**Task objective:** Working from the listing below, pick each line containing the word "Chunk" and copy it.

**Entries shown:**
·····

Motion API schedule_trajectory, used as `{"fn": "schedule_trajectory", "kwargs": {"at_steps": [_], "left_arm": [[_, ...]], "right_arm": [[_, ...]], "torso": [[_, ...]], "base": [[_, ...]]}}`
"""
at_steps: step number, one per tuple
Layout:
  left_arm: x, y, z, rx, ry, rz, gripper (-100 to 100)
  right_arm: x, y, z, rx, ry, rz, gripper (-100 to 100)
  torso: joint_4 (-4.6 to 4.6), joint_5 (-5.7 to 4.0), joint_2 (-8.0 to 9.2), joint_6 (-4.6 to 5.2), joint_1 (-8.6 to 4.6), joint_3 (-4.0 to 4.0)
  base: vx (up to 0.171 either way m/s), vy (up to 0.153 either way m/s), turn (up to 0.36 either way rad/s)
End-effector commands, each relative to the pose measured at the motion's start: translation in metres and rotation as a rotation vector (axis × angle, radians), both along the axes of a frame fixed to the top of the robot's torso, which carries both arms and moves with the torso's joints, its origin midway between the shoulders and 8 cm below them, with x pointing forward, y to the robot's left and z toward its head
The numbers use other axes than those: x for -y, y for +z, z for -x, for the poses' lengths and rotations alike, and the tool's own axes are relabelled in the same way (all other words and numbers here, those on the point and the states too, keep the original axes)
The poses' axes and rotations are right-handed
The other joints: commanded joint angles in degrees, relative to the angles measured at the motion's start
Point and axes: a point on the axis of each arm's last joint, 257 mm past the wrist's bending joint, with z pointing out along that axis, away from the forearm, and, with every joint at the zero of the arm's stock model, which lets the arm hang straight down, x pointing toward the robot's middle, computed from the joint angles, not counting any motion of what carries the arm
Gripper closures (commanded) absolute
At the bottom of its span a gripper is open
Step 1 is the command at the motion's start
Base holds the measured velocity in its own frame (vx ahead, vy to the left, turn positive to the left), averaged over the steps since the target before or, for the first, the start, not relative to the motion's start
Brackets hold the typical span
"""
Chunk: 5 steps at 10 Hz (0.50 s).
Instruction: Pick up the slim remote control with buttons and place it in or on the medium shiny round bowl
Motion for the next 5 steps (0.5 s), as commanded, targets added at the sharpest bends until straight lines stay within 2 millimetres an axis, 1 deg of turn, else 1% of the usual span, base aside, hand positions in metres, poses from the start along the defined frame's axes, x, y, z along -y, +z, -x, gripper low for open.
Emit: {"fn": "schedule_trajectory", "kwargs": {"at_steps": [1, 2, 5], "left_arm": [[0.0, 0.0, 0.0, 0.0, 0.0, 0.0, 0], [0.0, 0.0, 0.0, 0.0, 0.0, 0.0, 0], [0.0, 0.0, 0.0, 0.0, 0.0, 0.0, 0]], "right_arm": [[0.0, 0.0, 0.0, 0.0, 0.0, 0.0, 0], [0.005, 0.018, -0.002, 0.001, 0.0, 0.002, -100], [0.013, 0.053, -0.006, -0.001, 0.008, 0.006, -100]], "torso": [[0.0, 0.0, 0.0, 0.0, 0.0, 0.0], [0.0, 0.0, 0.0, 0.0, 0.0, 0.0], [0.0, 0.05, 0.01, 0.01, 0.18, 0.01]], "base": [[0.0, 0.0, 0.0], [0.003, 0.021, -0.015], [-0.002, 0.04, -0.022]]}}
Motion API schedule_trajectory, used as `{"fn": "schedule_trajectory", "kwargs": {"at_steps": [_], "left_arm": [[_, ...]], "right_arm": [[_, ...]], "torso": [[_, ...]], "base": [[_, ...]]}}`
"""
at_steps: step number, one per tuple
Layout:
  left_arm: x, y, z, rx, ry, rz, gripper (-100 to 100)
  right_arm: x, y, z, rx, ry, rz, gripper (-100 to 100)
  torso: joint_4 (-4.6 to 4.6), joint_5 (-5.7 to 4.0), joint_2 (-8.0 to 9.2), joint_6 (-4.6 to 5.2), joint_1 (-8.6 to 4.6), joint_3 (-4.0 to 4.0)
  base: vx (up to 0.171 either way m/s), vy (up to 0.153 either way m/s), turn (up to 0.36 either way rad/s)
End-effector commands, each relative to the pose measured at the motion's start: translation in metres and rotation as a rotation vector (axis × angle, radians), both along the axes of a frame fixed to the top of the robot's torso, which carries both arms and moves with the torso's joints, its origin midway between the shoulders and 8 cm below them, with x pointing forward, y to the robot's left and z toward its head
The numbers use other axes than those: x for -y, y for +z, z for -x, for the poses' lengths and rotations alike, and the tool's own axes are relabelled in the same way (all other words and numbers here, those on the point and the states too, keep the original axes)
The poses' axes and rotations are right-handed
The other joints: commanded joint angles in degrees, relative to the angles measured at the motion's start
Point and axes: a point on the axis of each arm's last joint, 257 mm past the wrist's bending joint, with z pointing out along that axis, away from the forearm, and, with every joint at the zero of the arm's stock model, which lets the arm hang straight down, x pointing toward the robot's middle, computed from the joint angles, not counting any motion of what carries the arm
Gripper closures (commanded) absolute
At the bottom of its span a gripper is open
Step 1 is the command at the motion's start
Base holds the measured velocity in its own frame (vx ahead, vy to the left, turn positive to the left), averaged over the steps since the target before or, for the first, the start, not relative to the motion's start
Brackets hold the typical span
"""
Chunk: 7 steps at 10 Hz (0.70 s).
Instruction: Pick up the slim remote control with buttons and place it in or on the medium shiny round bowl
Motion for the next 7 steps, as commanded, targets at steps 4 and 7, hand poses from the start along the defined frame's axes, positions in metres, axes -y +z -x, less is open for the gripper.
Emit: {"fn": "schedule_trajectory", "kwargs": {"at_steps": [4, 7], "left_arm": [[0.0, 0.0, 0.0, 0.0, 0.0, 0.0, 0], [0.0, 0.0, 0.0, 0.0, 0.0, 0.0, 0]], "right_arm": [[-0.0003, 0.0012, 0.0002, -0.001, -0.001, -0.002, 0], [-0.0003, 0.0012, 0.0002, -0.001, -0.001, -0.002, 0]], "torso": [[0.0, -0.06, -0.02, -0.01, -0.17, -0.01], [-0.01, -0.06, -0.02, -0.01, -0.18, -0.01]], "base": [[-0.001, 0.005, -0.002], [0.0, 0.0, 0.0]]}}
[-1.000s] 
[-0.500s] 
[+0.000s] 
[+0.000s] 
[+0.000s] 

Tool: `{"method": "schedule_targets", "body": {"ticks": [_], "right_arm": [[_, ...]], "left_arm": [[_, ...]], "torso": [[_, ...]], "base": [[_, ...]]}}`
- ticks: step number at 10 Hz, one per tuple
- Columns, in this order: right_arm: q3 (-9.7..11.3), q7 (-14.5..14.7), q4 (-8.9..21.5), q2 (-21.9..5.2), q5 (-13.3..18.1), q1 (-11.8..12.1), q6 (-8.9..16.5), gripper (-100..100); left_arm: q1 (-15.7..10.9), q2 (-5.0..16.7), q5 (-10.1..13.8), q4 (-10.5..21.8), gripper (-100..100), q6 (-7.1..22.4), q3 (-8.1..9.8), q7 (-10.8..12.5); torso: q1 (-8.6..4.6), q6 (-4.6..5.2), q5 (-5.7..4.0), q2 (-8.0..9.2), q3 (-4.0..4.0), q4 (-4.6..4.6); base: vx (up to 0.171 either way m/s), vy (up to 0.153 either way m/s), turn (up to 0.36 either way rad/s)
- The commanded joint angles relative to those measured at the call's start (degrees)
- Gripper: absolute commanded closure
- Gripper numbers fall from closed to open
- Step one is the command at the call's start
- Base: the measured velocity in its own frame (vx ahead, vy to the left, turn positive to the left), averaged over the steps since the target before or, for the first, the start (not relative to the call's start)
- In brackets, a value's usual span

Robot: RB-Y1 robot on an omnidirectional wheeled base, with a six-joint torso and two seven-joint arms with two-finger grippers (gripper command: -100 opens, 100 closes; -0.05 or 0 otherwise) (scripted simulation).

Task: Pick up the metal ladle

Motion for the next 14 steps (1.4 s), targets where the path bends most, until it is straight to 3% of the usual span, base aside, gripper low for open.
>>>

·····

**Answer section:**
Chunk: 5 steps at 10 Hz (0.50 s).
Chunk: 7 steps at 10 Hz (0.70 s).

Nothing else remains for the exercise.